59 Grading rubric for the report

Author

Affiliation

Updated

May 11, 2026

The term project consists of two components: project presentation (scheduled 20 April, 2026 from 2pm to 5pm @ ARTS W20) worth 5% and a report (due 26 April 2026 worth

The report must be typeset in single-column format with 1 inch margin. Use 11pt font with single spacing. The expected length of the report is 12-15 pages, but you may submit a slightly shorter or slight longer report. However, excessively long reports will be penalized. The objective of the report is not to reproduce all the results in the paper, but to summarize and highlight the key results.

The report should use the following outline:

Introduction (5 marks)
- Explain the problem addressed in the chosen literature and why it is significant.
- Present a short summary of the solution approach and the primary results.
System Model (15 marks)
- Provide a precise description of the model or framework presented in the paper.
- Discuss how this model relates to the concepts and methods covered in this course.
- Explain the key conceptual or technical difficulty the authors aimed to resolve in analyzing this model.
Main results (30 marks)
- Clearly state the main result(s).
- Provide a complete proof or a sufficiently detailed outline. The explanation should be clear enough for a classmate to understand the mathematical or logical progression without needing the original paper.
- Identify the specific steps in the analysis that address the technical challenges highlighted in Section 2.
Illustrative examples (20 marks)
- Provide two or more examples that clearly illustrate the results.
- Provide the code used to generate these examples, accompanied by a README file explaining how to run it. Follow standard practices for specifying dependencies (e.g., a requirements file).
- Connect these examples back to the challenges identified in Section 2. Do the results effectively address those difficulties?
Conclusion (10 marks)
- Summarize the key results and their implications.
- Place the work in the context of the wider literature. Has this led to follow-up research or changed how these problems are approached?

In addition to these section, the following additional grades will be allocated:

Clarity of presentation (5 marks)

Use clear, concise language free of grammatical and typographical errors. All equations and figures must be properly formatted.
Critical analysis of the results (15 marks)

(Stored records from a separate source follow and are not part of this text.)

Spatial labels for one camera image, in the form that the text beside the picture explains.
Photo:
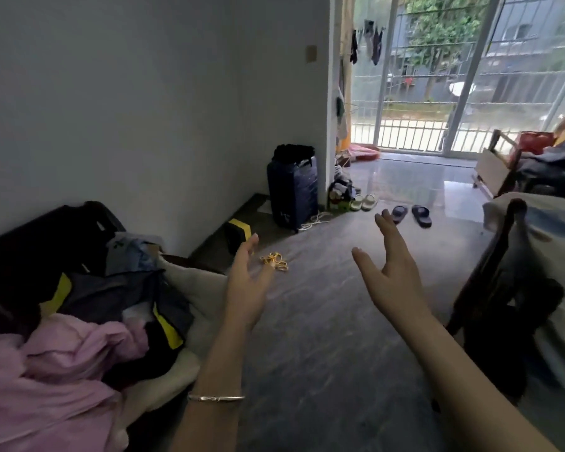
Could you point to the person's right hand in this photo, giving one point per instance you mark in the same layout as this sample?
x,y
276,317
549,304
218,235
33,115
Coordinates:
x,y
398,282

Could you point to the person's left hand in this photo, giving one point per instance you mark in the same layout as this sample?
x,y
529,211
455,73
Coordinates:
x,y
245,291

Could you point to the person's right thumb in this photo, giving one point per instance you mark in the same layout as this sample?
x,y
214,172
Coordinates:
x,y
366,267

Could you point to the person's left thumb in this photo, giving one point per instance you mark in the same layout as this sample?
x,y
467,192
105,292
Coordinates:
x,y
270,277

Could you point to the person's left forearm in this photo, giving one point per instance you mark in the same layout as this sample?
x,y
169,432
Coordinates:
x,y
219,371

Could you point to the person's right forearm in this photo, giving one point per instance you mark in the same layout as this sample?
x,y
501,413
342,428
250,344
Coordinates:
x,y
466,390

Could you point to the yellow rubber bands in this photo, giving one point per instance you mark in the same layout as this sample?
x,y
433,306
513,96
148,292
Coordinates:
x,y
275,261

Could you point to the black and yellow box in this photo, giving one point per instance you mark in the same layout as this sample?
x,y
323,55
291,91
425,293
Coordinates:
x,y
238,234

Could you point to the dark blue slipper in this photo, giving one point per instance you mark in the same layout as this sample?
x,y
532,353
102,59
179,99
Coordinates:
x,y
421,216
399,214

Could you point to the white slipper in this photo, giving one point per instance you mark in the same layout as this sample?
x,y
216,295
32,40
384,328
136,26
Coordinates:
x,y
369,201
356,202

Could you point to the green and black bag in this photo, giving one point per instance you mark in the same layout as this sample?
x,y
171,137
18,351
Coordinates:
x,y
341,195

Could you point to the dark blue upright suitcase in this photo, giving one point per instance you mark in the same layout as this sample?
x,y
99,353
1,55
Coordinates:
x,y
293,195

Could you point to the pink mat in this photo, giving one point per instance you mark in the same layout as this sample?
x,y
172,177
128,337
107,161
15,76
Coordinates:
x,y
363,152

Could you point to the black cloth bundle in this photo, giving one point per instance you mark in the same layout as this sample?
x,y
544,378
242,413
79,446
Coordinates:
x,y
294,152

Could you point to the light blue garment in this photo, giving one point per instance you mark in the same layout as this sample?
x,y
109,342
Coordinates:
x,y
132,254

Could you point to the dark wooden chair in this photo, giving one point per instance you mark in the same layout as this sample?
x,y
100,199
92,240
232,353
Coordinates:
x,y
504,301

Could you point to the white metal railing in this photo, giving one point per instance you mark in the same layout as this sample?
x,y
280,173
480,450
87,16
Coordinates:
x,y
412,129

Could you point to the black and yellow garment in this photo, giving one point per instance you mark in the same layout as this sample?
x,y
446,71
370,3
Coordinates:
x,y
122,305

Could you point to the hanging light cloth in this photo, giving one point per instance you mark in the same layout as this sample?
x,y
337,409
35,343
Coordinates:
x,y
341,112

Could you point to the light wooden chair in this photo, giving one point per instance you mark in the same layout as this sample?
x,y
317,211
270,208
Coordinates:
x,y
492,169

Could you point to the white cloth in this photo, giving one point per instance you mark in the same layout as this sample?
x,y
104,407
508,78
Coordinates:
x,y
560,240

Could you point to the white satellite dish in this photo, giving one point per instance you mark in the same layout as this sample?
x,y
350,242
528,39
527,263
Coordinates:
x,y
460,88

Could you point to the red bag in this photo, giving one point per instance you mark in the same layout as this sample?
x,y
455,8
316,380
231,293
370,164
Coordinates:
x,y
536,142

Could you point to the dark clothes pile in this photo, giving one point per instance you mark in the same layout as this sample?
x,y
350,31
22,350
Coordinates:
x,y
553,167

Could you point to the sliding glass door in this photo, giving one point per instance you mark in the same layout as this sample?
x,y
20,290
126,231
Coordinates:
x,y
471,75

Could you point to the hanging dark clothes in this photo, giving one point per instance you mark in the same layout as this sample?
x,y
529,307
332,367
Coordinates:
x,y
371,42

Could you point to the black open suitcase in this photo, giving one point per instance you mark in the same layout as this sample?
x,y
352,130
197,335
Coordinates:
x,y
37,249

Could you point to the pink garment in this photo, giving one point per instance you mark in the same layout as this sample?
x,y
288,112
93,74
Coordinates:
x,y
52,385

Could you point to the green tree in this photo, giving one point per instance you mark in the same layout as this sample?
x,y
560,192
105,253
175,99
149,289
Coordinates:
x,y
445,28

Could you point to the beige wall switch plate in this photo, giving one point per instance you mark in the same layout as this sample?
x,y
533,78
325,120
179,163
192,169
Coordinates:
x,y
311,53

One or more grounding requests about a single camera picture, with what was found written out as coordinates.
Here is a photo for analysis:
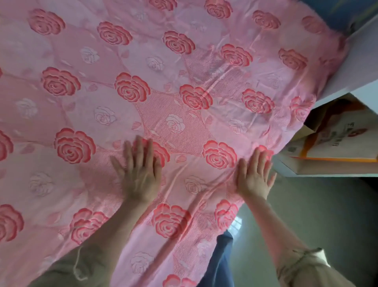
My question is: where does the person's right hand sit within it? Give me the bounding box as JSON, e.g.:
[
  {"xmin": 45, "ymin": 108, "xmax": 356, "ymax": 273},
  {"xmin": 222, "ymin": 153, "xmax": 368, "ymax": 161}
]
[{"xmin": 235, "ymin": 148, "xmax": 277, "ymax": 202}]

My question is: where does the person's left hand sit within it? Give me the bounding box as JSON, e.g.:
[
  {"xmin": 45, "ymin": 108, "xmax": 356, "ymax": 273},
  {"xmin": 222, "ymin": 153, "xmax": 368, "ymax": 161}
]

This grade evaluates the depth of the discussion across Sections 2, 3, and 4. It focuses on:
- An evaluation of the assumptions made in the paper. Are they restrictive? Are they realistic for the problem described?
- A discussion on the boundaries of the findings. Where does the theory break down, or what cases does the paper fail to cover?
- Does the chosen approach offer the most efficient solution, or are there obvious trade-offs in complexity or performance?

Potential Project Topics

The project must be done in groups of two. The idea is to review a paper or book chapter corresponding to the material covered in class and give a 15 minute presentation and a 10-15 page report on the topic.

Below is a (non-exhaustive) list of potential project topics.

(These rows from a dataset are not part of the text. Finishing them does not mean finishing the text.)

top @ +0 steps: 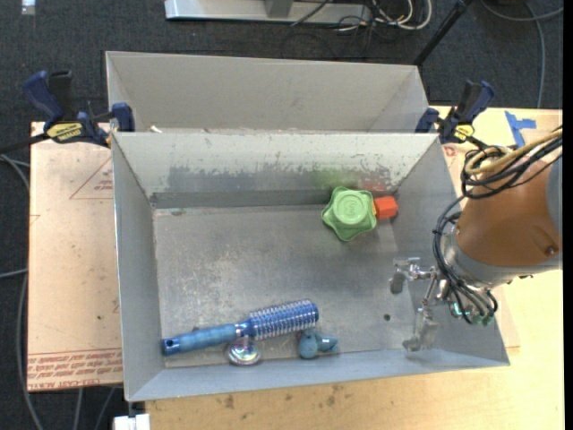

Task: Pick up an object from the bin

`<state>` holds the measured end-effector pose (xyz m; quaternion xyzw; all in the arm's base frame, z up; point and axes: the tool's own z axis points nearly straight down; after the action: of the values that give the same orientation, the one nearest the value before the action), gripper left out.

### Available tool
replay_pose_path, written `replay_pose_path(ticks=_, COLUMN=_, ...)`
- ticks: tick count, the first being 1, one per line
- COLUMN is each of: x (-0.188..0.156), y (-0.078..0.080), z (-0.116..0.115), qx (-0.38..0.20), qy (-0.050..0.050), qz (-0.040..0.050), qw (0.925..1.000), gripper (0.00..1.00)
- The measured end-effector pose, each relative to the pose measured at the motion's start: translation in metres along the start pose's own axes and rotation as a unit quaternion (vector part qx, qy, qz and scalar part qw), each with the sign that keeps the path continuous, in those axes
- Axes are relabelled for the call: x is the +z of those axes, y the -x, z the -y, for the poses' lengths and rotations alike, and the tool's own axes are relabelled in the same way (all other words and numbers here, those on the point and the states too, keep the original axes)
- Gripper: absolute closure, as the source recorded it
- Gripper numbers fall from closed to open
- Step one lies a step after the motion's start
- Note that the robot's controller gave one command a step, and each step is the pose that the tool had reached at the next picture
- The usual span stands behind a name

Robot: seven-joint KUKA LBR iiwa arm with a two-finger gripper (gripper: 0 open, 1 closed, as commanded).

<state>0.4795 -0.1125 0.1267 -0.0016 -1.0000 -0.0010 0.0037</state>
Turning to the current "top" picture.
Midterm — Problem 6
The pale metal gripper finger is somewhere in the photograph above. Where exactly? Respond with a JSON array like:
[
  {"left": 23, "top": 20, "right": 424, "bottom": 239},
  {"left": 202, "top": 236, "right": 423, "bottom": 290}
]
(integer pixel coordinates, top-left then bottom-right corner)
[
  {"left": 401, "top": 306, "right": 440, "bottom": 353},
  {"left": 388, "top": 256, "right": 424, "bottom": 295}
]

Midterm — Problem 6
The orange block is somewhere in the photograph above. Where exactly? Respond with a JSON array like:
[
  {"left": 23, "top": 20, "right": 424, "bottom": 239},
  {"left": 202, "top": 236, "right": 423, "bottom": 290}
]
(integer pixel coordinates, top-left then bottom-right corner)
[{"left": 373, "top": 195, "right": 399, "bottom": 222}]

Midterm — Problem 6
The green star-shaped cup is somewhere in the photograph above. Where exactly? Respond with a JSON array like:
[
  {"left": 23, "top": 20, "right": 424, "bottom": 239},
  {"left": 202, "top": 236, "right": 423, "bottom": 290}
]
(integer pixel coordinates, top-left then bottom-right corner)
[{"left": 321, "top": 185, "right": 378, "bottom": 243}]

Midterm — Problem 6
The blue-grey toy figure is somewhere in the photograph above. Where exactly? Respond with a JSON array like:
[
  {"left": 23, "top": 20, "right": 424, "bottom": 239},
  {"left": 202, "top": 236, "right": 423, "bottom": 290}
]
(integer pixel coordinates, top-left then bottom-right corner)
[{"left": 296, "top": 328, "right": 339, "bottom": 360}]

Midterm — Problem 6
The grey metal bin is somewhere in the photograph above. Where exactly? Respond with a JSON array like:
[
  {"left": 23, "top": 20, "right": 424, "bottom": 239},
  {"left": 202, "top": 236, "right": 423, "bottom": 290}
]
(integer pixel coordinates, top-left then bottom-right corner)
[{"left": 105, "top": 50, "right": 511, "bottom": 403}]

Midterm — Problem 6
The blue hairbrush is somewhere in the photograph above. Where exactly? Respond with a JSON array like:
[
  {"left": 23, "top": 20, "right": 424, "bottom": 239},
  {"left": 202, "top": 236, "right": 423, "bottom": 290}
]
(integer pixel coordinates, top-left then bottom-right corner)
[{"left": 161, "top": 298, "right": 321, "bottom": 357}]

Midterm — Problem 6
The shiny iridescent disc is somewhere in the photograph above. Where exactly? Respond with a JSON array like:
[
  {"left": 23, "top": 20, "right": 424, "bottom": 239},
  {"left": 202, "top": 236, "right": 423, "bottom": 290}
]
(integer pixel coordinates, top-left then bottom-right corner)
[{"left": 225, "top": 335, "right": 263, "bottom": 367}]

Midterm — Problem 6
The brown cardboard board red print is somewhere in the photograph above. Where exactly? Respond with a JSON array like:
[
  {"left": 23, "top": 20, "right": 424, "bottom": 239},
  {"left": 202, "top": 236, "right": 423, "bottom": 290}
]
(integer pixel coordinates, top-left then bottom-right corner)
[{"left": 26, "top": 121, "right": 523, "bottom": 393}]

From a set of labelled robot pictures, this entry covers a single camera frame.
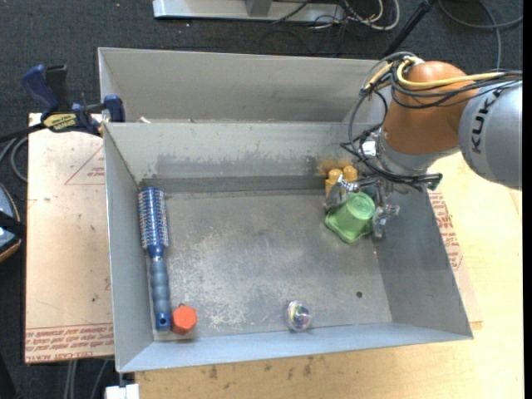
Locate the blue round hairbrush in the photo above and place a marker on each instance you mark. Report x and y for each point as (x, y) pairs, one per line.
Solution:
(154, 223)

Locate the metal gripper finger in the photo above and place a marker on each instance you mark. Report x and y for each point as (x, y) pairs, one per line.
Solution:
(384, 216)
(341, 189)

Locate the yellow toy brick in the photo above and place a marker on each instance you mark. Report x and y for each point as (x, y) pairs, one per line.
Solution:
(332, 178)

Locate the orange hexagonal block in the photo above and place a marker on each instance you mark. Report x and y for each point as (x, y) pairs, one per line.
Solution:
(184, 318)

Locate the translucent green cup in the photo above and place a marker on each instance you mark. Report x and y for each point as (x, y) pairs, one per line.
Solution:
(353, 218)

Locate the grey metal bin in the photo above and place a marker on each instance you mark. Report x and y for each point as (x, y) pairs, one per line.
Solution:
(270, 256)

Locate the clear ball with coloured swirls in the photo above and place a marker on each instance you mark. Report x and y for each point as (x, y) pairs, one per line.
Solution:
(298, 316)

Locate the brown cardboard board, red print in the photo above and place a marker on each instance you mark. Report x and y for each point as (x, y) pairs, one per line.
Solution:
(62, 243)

59.0.1 Variations of MDP models

Average cost MDPs

We restricted attention to discounted cost setting in class. Another infinite horizon objective is the average cost setting. A potential term project on this topic would be to cover the derivation of the average cost dynamic program under weak accessibility conditions and discuss the variations of value iteration, policy iteration, and linear programming and a discussion of the vanishing discount approach. This is covered in all standard books:

Kumar, P.R. and Varaiya, P. 1986. Stochastic systems: Estimation identification and adaptive control. Prentice Hall.

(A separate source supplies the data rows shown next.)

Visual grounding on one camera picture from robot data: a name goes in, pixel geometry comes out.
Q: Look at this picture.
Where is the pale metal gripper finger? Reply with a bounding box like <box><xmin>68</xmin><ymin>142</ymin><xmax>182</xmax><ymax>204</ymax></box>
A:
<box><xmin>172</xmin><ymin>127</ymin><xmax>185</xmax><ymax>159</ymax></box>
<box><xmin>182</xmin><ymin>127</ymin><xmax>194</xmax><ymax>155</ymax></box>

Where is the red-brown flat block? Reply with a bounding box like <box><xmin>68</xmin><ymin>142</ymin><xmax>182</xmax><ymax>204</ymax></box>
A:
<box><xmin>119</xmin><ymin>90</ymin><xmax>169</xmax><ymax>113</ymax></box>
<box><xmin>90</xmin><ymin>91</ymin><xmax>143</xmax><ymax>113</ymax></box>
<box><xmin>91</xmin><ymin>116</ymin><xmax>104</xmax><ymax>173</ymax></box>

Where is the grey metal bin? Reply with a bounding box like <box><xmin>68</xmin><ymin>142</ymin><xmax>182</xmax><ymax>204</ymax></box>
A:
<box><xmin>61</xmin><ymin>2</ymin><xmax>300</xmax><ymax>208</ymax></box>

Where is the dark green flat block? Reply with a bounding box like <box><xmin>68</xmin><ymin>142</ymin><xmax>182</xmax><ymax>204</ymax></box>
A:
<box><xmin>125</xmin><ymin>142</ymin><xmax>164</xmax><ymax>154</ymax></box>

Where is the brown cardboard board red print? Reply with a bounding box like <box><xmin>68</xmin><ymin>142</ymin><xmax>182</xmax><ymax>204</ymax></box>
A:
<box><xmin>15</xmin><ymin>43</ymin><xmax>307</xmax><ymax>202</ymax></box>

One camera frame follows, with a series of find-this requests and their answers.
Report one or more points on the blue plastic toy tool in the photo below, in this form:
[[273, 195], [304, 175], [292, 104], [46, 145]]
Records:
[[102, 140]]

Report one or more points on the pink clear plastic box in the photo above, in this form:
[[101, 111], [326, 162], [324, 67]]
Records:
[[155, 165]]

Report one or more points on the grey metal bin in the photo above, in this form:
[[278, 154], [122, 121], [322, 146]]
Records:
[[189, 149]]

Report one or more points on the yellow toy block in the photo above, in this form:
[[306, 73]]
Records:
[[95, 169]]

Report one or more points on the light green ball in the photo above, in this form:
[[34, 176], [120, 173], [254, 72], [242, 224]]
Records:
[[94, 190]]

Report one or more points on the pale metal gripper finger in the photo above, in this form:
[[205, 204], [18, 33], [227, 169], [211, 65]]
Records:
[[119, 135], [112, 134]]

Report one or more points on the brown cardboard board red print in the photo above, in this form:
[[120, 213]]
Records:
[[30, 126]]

Puterman, M.L. 2014. Markov decision processes: Discrete stochastic dynamic programming. John Wiley & Sons. DOI: 10.1002/9780470316887

Bertsekas, D.P. 2011. Dynamic programming and optimal control. Athena Scientific. Available at: http://www.athenasc.com/dpbook.html.

Sennott, L.I. 1999. Stochastic dynamic programming and the control of queueing systems. Wiley, New York, NY, USA.
Regularization in MDPs

Regularization is commonly used in many reinforcement learning algorithms. A potential term project on this paper will be to discuss the overview presented in

Geist, M. et al. 2019. A theory of regularized Markov decision processes. International conference on machine learning, PMLR, 2160–2169. Available at: https://proceedings.mlr.press/v97/geist19a.html
Event driven optimization

In the models discussed in class, decisions need to be made at every time. One way to reduce the computational complexity is to consider the setting where decisions are made only when certain events occur. An overview of this approach is presented in

Cao, X.-R. 2005. Basic ideas for event-based optimization of markov systems. Discrete Event Dynamic Systems 15, 2, 169–197. DOI: 10.1007/s10626-004-6211-4

For a full treatment see

Cao, X.-R. 2007. Stochastic learning and optimization. Springer. DOI: 10.1007/978-0-387-69082-7
Constrained MDPs

In class, we briefly discussed constrained MDPs. A term project on this topic would be to provide complete details for the discounted case, using for example, Altman’s book:

Altman, Eitan. 1999. Constrained Markov decision processes. CRC Press. Available at: http://www-sop.inria.fr/members/Eitan.Altman/TEMP/h.pdf

A variation will be to provide an overview of what is called the convex analytic approach introduced in

Borkar, V.S. 1988. A convex analytic approach to Markov decision processes. Probability Theory and Related Fields 78, 4, 583–602. DOI: 10.1007/bf00353877

An accessible introduction is presented in

Borkar, V.S. 2002. Convex analytic methods in Markov decision processes. In: International series in operations research & management science. Springer US, 347–375. DOI: 10.1007/978-1-4615-0805-2_11
Periodic MDPs

In class, we restricted attention to time-homogeneous models. In practice, especially in applications like power systems, the dynamics are often periodic. A potential term project on this topic will include an overview of the main ideas of periodic MDPs introduced in

Riis, J.O. 1965. Discounted Markov programming in a periodic process. Operations Research 13, 6, 920–929. DOI: 10.1287/opre.13.6.920

An accessible overview is provided in

Scherrer, B. 2016. On periodic markov decision processes. Available at: https://ewrl.files.wordpress.com/2016/12/scherrer.pdf. EWRL Tutorial.
Risk-sensitive MDPs

In the course, we primarily restricted to risk neutral setup. In many settings, we are interested in risk sensitive utility function. A potential term project could be to review the formulation of risk sensitive MDPs (links to be added).
Distribution of returns

In the course, we focused on the expected returns. In some settings, one is interested in the distribution of returns. Surprisingly, it is possible to write a dynamic programming for the distribution of returns. A potential term project on this topic could be to review Chapters 2 and 5 of the following book:

Bellemare, M.G. et al. 2023. Distributional reinforcement learning. MIT Press. Available at: http://www.distributional-rl.org

59.0.2 Structural properties of MDPs

Establishing properties beyond monotonicity

In the class, we studied sufficient conditions for value function and policy to be monotone. But what about other properties such as convexity?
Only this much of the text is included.